Sounds like fun, right!

Note that arguing that "all knowledge is contextual" is not that same as saying that "everything is relative." It simply recognises that knowledge is always gained under certain conditions at certain times. "Journalists, like other seekers, must learn to trust themselves and their fellows and the world enough to take everything in" advises Michael Sschudson (author of the much-quoted Discovering the News), "while distrusting themselves and others and the appearance of the world enough not to be taken in by everything."
They would refuse, then, as some of them do now, either to surrender to relativism or to submit uncritically to arbitrary conventions established in the name of objectivity. This requires both personal and institutional tolerance of uncertainty and acceptance of risk and commitment to caring for truth. If this is difficult in journalism, it s nonetheless most vital, for the daily persuasions of journalists reflect and become our own.
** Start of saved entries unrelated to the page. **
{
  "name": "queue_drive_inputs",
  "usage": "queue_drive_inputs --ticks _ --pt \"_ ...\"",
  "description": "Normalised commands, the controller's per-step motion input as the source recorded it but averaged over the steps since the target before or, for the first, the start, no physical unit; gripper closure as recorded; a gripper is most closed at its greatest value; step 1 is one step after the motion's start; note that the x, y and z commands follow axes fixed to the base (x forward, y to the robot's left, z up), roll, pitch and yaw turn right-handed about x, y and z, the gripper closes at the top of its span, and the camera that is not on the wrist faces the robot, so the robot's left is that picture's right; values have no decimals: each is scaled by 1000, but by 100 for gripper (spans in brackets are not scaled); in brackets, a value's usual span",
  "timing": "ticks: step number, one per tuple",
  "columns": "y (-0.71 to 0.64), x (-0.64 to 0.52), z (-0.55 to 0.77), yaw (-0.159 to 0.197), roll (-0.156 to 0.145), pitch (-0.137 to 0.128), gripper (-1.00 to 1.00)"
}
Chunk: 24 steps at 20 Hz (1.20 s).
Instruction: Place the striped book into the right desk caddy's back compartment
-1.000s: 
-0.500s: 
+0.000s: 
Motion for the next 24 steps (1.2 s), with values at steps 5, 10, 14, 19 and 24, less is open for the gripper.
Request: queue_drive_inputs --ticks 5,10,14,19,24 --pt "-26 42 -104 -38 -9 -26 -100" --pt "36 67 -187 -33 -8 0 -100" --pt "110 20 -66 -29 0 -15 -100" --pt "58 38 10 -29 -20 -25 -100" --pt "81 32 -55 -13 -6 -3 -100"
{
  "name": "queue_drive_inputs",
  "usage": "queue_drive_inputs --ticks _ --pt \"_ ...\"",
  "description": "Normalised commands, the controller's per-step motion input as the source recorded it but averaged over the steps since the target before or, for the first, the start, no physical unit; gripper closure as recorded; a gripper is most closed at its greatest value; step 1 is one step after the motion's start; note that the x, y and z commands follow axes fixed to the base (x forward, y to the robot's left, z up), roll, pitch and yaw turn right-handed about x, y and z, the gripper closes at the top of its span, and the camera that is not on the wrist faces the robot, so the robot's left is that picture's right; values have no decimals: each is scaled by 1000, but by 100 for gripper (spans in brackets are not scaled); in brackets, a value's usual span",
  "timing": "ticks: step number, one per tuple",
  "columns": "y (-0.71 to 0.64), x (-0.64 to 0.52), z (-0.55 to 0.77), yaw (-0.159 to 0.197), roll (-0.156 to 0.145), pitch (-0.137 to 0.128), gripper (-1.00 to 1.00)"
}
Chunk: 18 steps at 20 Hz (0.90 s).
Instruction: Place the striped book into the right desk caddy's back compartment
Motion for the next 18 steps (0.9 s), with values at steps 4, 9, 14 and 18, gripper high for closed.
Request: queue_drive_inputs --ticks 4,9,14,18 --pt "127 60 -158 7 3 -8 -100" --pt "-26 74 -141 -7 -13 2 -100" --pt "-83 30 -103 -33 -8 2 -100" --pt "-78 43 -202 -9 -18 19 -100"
Campbell has simply abandoned his calling. Perhaps his employers should be calling him on it.

3 comments:

Kiwiwit said...

I think a pretty good test of whether a news source is (objectively) truthful is to ask the question, are people being forced to fund that source? If the answer is yes, then why would anyone assume it to be truthful? Truth is of value in itself, and people will always be willing to pay a price for truth. It doesn’t need force and will often be provided voluntarily at great cost to the person giving it. Taxpayers are forced to fund John Campbell’s ‘journalism’ and that says everything.

Tom Hunter said...

You might also appreciate the list of Jim Lehrer's Rules for Journalism which I included in one of my Die MSM, Die posts back in 2020, Closer To The Grave

Lehrer was the prime TV anchor for PBS News for decades and I always appreciated him in that role, and as host of Presidential and other political debates.

MarkT said...

No, not really. It says something, but doesn’t say everything. You’re perhaps more likely to be objective if you work for privately funded media, but it’s no guarantee you will be, and no guarantee you won’t be if you’re paid by the state. State funded media is wrong, but that’s only tangential to what we’re talking about.